Cela rejoint l’article de Vosniadou et Brewer déjà cité (1994). Dès les premières pages (p.125) les auteurs précisent en quel sens ils emploient le terme ’ modèle mental ’ de l’élève :
‘’We use the term mental model to denote a particular kind of mental representation which has the following characteristics : (a) its structure is analog to the states of the world that it represents ; (b) it can be manipulated mentally [...] to make predictions about the outcomes of causal states in the world ; and (c) it provides explanations of physical phenomena. We further assume that mental models are dynamic structures which are usually created on the spot to meet the demand of specific problem-solving situations 3. This does not exclude the possibility that some models, or parts of them, which have been proven useful in the past, are stored as separate structures and retrieved from memory when needed. ’’Comment sont créés les modèles mentaux de l’élève ? Ils émergent des connaissances et modes de raisonnement préexistant, et en retour ils exercent une contrainte sur l’apprentissage réalisé, sur l’acquisition de nouvelles connaissances. Suivant donc l’état de ses connaissances, un élève construira des modèles mentaux de natures différentes, ou que Vosniadou et Brewer s’efforcent de distinguer en fonction de leur proximité aux modèles scientifiquement corrects :
les modèles initiaux sont les plus primitifs, et ils reposent sur des interprétations des faits qu’on peut exclusivement dériver d’observations de la vie courante : un modèle initial possible pour la forme de la Terre est qu’elle est plate, posée sur le sol et immobile ; un modèle initial pour l’alternance jour/nuit qui peut être cohérent avec le modèle d’une Terre plate (et avec un modèle du Soleil où celui-ci est capable de se déplacer dans l’espace) est que le Soleil se cache derrière une montagne pendant la nuit (op. cit. p. 132) ;
à un moment ou à un autre, l’apprenant est forcément mis en contact avec une information scientifique : il aura par exemple vu à la télévision la Terre ronde se détachant dans l’espace sur une vue satellite. Son modèle initial va être invalidé, sans pour autant qu’il acquière du premier coup une conception correcte sur l’alternance jour/nuit.

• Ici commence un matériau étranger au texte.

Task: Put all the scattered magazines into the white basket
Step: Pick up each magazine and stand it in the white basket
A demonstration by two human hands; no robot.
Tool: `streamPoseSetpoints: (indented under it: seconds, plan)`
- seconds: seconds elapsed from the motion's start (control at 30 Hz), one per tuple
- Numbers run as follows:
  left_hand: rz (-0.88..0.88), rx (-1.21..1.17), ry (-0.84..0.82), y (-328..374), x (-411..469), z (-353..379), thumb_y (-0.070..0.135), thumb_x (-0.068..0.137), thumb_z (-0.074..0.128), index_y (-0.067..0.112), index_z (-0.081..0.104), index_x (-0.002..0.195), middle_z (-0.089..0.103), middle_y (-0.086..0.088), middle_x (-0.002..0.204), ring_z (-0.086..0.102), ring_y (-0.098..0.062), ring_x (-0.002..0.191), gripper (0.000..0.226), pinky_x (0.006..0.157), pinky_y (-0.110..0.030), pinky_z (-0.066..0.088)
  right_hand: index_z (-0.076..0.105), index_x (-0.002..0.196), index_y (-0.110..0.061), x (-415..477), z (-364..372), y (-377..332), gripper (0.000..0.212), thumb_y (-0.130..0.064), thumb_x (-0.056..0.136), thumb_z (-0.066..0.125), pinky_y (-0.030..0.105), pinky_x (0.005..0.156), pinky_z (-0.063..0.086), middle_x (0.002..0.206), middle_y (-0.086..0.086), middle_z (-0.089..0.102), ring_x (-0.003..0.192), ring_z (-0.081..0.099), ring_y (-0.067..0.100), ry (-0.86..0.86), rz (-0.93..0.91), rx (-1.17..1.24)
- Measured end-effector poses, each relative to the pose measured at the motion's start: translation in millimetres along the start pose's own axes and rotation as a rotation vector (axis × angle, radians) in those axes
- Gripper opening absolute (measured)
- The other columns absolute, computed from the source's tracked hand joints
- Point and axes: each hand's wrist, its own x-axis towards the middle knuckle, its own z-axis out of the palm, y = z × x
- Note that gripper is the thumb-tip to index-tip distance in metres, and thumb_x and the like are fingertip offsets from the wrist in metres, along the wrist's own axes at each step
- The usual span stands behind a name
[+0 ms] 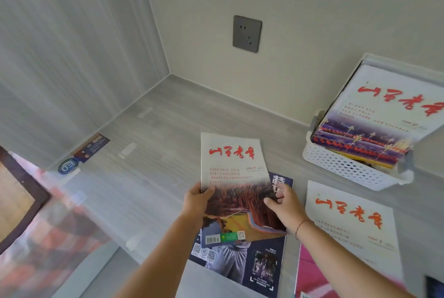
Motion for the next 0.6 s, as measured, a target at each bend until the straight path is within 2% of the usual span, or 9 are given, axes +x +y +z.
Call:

Il construira alors un modèle intermédiaire, que les auteurs appellent ’synthetic model’ parce qu’il réalise une certaine synthèse entre le modèle initial et le modèle scientifique ; par exemple un modèle synthétique compatible avec une Terre ronde et un Soleil mobile pourrait expliquer l’alternance jour/nuit par la rotation du Soleil autour de la Terre(op. cit. p. 132).
Qu’est-ce qui fait qu’un apprenant construit un modèle particulier plutôt qu’un autre ? Quels sont les critères qui feront qu’un élève accordera une certaine confiance à un modèle qu’il vient de contruire pour expliquer une situation ou pour agir sur elle ? Vosniadou et Brewer (1994, pp. 134-135 et 175-178) proposent trois critères, qu’ils reprennent d’ailleurs de critères énoncés par Kuhn pour la pertinence d’une théorie scientifique : l’exactitude (’accuracy’ : le fait que les prédictions de la théorie seront vérifiées par l’expérience) ; la cohérence (’logical consistency’ : l’explication n’emploie pas deux arguments contradictoires) ; la simplicité (’simplicity’ : la tendance à utiliser le même mécanisme aussi souvent qu’il semble applicable).
Quant à Gilbert et Boulter (1998, p. 56) ils proposent de distinguer entre :
modèles mentaux : ‘« personal, private, representations of a target »’
modèles exprimés : ‘« which are expressed by an individual through action, speech or writing »’
modèles de consensus ‘: « expressed models which have been subjected to testing by a social group, such as ones drawn from the science community, and which have been agreed by some as having some merit »’
modèles enseignés : ‘« specially-constructed models used to aid the understanding of a consensus model »’
La distinction entre modèles de consensus et modèles enseignés ne fait que recouper la transposition didactique nécessairement à l’oeuvre dans chaque enseignement. La distinction entre modèle mental et modèle exprimé, elle, a l’intérêt de rappeler que le didacticien n’a accès qu’à des modèles exprimés, et qu’il reconstruit des modèles mentaux qu’il attribue aux élèves qu’il étudie ; encore faut-il ajouter qu’un modèle exprimé par l’action n’est guère explicite en général.